Could you please find each line in the records that contains the word "orange" and copy it?

-.-.-

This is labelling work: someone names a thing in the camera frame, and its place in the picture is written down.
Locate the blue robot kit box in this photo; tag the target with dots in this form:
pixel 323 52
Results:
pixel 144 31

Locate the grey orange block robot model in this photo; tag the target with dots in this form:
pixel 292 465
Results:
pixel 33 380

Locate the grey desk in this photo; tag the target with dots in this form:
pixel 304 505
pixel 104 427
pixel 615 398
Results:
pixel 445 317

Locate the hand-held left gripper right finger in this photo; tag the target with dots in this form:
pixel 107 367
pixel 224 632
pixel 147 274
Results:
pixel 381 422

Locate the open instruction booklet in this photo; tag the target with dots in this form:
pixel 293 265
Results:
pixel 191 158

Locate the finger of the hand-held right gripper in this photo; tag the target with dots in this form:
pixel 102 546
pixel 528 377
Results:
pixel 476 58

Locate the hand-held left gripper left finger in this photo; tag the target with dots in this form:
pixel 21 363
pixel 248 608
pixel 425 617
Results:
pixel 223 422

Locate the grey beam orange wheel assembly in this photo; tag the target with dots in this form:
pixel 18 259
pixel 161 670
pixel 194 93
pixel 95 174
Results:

-.-.-

## [RESPONSE TO THE EXERCISE]
Locate the grey orange block robot model in this photo; tag the target with dots in this form:
Locate the grey beam orange wheel assembly in this photo; tag the target with dots in this form:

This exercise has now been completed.